My brain is rebelling against me in this.  The abstract part of my brain is getting nervous, thinking this linear thinking bugger is trying to take over, and is trying to oust the interloper.  As a result, my brain is swirling as the two parts spar (I'd like to think they're fencing) and one tries to gain dominance.  (Hmmm...there may be a painting to come here...)

The odd thing is, I'm actually a fairly organized person in general.  I like to think that the left and right sides of my brain balance fairly well.  I've had a number of office jobs where I've had to think very linearly, I'm good at following a recipe, I read books from beginning to end (usually).  Yet I spend most of my life in the abstract world of an artist.  I feel like it should balance out.  (It doesn't.)

The point of all of this gobbledygook is that the abstract side of my brain is hindering me in many ways as I try to move forward.  (Technology is also hindering me quite a bit, which was actually the orginal subject of the blog post I began earlier and scrapped, because it went in 10 different directions and I couldn't pull it back together.*)  Nonetheless, I'm fighting back, and with the help of friends and family will soon have several ducks in a row (hmm...another painting idea...) and will keep moving forward.  
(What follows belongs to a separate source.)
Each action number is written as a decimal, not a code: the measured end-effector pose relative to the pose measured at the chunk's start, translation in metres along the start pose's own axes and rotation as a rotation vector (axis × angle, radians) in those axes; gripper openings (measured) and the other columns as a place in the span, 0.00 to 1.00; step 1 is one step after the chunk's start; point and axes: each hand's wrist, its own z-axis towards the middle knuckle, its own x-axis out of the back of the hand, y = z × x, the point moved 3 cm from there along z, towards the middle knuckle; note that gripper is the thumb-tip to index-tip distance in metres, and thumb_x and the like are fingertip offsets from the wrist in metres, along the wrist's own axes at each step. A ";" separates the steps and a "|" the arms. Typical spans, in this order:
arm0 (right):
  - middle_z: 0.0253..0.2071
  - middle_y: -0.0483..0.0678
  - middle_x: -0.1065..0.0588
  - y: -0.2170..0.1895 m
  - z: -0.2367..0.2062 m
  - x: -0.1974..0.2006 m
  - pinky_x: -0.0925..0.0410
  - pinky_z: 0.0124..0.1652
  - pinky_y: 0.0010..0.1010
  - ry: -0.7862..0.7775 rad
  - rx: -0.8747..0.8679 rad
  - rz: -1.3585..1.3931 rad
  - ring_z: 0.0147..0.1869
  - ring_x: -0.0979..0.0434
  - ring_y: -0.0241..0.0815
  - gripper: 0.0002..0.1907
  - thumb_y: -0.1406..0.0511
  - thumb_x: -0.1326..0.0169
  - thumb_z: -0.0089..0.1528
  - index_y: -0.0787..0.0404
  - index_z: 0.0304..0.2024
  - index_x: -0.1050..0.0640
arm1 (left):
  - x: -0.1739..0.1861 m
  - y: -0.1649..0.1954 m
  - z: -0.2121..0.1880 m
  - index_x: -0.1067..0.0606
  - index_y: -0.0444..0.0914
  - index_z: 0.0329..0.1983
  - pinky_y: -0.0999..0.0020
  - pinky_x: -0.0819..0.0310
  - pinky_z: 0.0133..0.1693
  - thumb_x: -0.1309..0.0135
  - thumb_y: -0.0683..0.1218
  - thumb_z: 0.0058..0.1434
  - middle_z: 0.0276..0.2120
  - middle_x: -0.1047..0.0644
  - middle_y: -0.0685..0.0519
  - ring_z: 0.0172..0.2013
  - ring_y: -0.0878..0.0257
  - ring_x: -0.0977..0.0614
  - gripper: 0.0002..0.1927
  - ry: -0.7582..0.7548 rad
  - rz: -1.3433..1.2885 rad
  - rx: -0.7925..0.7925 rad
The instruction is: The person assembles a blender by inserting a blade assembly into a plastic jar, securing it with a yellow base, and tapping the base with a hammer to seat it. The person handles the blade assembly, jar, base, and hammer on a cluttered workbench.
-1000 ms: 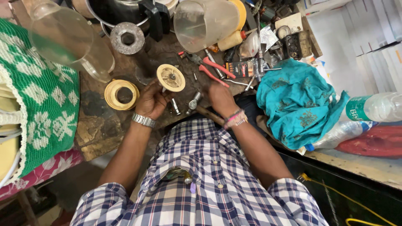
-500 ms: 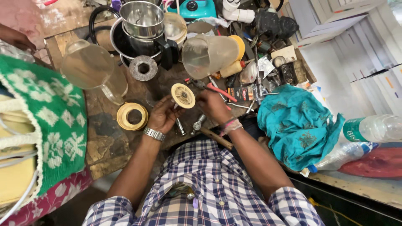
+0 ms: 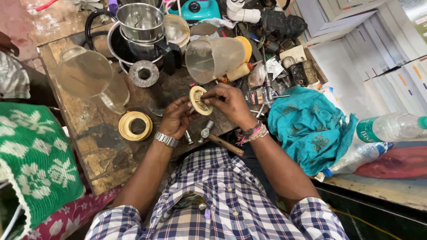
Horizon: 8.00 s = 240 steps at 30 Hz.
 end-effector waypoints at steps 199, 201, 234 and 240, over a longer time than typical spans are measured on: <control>0.36 0.54 0.20 0.043 -0.042 0.036 0.32 0.59 0.36 0.208 -0.247 0.781 0.60 0.20 0.50 0.38 0.84 0.61 0.46 0.67 0.62 0.35 | -0.067 0.034 -0.011 0.24 0.28 0.52 0.74 0.19 0.45 0.38 0.35 0.60 0.42 0.17 0.48 0.41 0.66 0.16 0.17 0.074 0.669 -0.175; 0.33 0.55 0.21 0.041 -0.041 0.037 0.31 0.59 0.39 0.228 -0.197 0.874 0.56 0.21 0.52 0.38 0.85 0.60 0.47 0.70 0.62 0.33 | -0.066 0.032 -0.010 0.24 0.28 0.52 0.74 0.19 0.45 0.38 0.35 0.60 0.42 0.17 0.49 0.41 0.67 0.16 0.17 0.074 0.677 -0.168; 0.61 0.45 0.25 0.055 -0.040 0.007 0.30 0.56 0.28 0.106 -0.192 0.529 0.59 0.24 0.36 0.19 0.65 0.40 0.65 0.66 0.58 0.21 | -0.061 0.033 -0.007 0.24 0.30 0.53 0.72 0.19 0.45 0.40 0.33 0.59 0.42 0.17 0.49 0.41 0.66 0.16 0.18 0.067 0.685 -0.204; 0.53 0.43 0.21 0.054 -0.045 0.010 0.30 0.43 0.24 0.175 -0.464 0.816 0.50 0.21 0.32 0.23 0.57 0.43 0.63 0.58 0.59 0.23 | -0.071 0.041 -0.010 0.24 0.30 0.54 0.73 0.20 0.49 0.38 0.34 0.60 0.46 0.18 0.51 0.45 0.67 0.16 0.18 0.048 0.681 -0.321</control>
(As I've been writing the last two paragraphs, a part of my insane brain has still been mulling over what the illustration of my brain parts sparring would look like.  A paint brush vs a ruler?  Jumbled letters vs letters all in order?  The left half of the brain vs the right half?  Ew, no, I don't really want to draw brains.  That's partly why I dislike zombies so much - the whole eating brains thing.  It's gross!! On a slightly different note, my friend Cori once asked the very important question: why isn't it spelled zomby?  Cori also sent me a picture of what she imagined her brain looked like at a very stressful time in the semester.  It was Squints from "The Sandlot" looking sort of crazed right before he jumps into the deep end of the pool and then kisses Wendy Paffercorn "long and hard."  This (Crazed Squints), I imagine, is what my brain looks like on a regular basis these days, as illustrated by this nonsensical paragraph.)
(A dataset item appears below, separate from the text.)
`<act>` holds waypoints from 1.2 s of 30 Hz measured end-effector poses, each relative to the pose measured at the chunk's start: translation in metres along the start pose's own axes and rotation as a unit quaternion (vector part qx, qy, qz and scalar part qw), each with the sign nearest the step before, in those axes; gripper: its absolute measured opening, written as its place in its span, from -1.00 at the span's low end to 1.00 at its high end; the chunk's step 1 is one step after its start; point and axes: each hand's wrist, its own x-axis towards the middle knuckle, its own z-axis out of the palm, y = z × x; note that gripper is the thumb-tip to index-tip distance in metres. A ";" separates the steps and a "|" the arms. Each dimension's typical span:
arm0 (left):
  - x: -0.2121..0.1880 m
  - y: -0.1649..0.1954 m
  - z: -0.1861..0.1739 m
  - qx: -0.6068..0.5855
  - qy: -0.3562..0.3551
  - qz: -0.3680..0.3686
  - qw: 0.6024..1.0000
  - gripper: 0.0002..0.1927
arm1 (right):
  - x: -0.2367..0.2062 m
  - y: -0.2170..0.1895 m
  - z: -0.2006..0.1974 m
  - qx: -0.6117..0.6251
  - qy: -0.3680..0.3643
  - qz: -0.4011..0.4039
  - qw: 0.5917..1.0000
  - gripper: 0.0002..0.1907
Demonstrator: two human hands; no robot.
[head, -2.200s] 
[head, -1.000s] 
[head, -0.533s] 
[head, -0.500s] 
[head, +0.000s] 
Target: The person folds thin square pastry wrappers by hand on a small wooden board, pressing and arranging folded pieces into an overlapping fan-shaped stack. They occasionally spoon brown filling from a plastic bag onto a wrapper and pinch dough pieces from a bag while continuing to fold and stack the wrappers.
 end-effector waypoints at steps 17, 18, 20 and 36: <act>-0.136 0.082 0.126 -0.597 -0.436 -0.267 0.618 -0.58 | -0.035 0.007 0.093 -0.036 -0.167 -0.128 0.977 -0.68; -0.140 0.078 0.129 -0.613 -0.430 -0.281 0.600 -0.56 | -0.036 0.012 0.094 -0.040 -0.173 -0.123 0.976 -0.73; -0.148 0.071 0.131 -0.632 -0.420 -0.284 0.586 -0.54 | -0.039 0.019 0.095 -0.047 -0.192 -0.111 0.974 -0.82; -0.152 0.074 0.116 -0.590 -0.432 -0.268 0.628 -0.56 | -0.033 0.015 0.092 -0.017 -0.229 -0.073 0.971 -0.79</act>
Where was I?  Huh.  If I was thinking linearly, I'd go back and reread this post and make a grand, organized finish.  But my brain's been sparring with itself all day and is pretty tired, so I think I'll skip that and just put a photo here of the painting I did today: Automaton Katherine** thinking of all of the things she wants to create without a care in the world.  

Go to for a better image!
If you want to, of course.  No pressure.

*I'll probably publish parts of that post another time.  I like where I was going for a while, but then it sort of got away from me.  I'll grab a lassoo and pull it back on track for your reading pleasure at a later date.  I mean, it had a great "The 'Burbs" reference!  Can't go wrong with that movie. 
** Why did I end up painting myself to look like an automaton?!?  No one knows.  My brain might know why, but it's certainly not telling me.

Friday, October 30, 2015

Real Artists of Washtenaw County

If there was a reality show about being an artist, I think the action would go something like this:

Scene 1, at a local cafe

Artist 1: Did you submit to that show at the Snuffleupagus Gallery?
Artist 2: Yeah.  You hear anything back?
A1: Yeah, I got in!!  You?
A2: Sorry, my phone's ringing, hang on.
A1: I didn't hear your phone ring...
A2: I really gotta take this.
A1: Are you crying?
A2: Naw, I'm allergic to rejection.  I mean, pollen!  Excuse me...
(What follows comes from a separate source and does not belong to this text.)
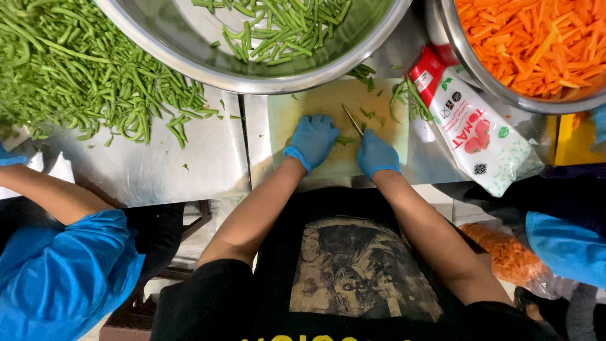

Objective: The person cuts green beans into short pieces on a cutting board using a small knife, gathering beans from a pile on the steel table and placing the cut pieces into a large metal bowl. A coworker nearby cuts carrots while the person continues trimming and cutting beans one handful at a time.

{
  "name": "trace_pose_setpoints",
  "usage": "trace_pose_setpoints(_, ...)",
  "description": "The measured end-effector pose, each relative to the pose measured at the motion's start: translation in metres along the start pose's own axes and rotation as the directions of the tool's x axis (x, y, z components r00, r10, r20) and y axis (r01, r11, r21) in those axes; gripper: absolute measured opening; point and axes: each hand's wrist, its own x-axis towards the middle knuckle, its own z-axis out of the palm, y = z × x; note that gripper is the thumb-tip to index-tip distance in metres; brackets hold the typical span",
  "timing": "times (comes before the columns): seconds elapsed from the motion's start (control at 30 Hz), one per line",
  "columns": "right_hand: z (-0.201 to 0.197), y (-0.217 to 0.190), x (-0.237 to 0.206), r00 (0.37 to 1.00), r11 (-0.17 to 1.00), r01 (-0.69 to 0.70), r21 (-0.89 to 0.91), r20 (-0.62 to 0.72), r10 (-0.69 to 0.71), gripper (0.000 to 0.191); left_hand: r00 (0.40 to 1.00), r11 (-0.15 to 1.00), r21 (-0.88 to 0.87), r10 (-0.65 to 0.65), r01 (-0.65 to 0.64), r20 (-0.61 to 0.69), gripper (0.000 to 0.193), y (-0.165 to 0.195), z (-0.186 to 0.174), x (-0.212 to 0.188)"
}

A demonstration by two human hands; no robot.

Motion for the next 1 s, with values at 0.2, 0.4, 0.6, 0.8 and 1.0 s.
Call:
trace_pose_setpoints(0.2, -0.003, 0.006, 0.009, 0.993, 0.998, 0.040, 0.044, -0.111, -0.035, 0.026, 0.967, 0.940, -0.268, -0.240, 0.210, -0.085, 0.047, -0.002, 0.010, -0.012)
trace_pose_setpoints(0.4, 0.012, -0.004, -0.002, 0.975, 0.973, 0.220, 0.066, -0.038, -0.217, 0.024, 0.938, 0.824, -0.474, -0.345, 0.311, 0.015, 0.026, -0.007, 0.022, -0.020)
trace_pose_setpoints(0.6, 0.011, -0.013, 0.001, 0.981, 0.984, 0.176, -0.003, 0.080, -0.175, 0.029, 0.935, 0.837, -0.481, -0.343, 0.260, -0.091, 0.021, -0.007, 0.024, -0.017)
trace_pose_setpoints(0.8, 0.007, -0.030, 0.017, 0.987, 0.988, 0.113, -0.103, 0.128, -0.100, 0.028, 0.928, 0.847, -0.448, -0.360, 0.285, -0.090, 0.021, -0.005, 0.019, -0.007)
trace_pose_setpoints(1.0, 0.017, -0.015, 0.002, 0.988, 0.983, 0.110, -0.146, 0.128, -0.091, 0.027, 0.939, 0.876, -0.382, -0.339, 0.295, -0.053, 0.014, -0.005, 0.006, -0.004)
[Exit Artist 2, weeping into her silent phone.]

Scene 2, later that day, in Artist 2's home

[Phone rings]
Artist 2: Hello?
Artist 1: Hey, sorry about earlier.  I thought for sure you got in!
A2: No, it's ok.  I mean, a lot of galleries are all about big, abstract art, and I'm more of a superrealist who paints small, so I totally get why they rejec...didn't accept me.
A1: Um, yeah.
A2: Right? Which painting of yours got in?
A1: Oh, you know, the one sskdfjddjfiejs...
A2: Wait, what? I think your phone went out.
A1: Oh! I said...the one of the dog park.
A2: What. What? WHAT? The super-realistic mini painting you did when we both went and painted the exact same scene at that dog park and you said Well this isn't really my style but I'll try it and I said Yeah, you should, maybe I'll try to do abstract sometime and you said Ha wouldn't that be funny if we switched styles and I said Yeah, it'd never go anywhere though, and now you got into a show using MY STYLE AND I GOT REJECTED WHEN I DID ALMOST THE EXACT SAME PAINTING??!!??
A1: .....  ......  Um, I think my phone went out again....

[End phone call/scene]

The show would go on in much the same vein.  One artist works her tail off and submits like crazy to shows non-stop, and another only does one or two.  The latter gets in and wins prizes, the former bangs her head against the wall.  She picks herself up again, reminds herself that this is what she loves, that she'd rather be rejected as an artist than accepted as anything else, and moves forward.  And is knocked down again.  And moves forward.  And is knocked down again.

This is the life of an artist, and for some insane, inexplicable reason, this is the life I have chosen.  I've had many different jobs over the years, from teaching to office work to retail and restaurant work, and being an artist is what feels right - it makes me happiest and is what I want to do.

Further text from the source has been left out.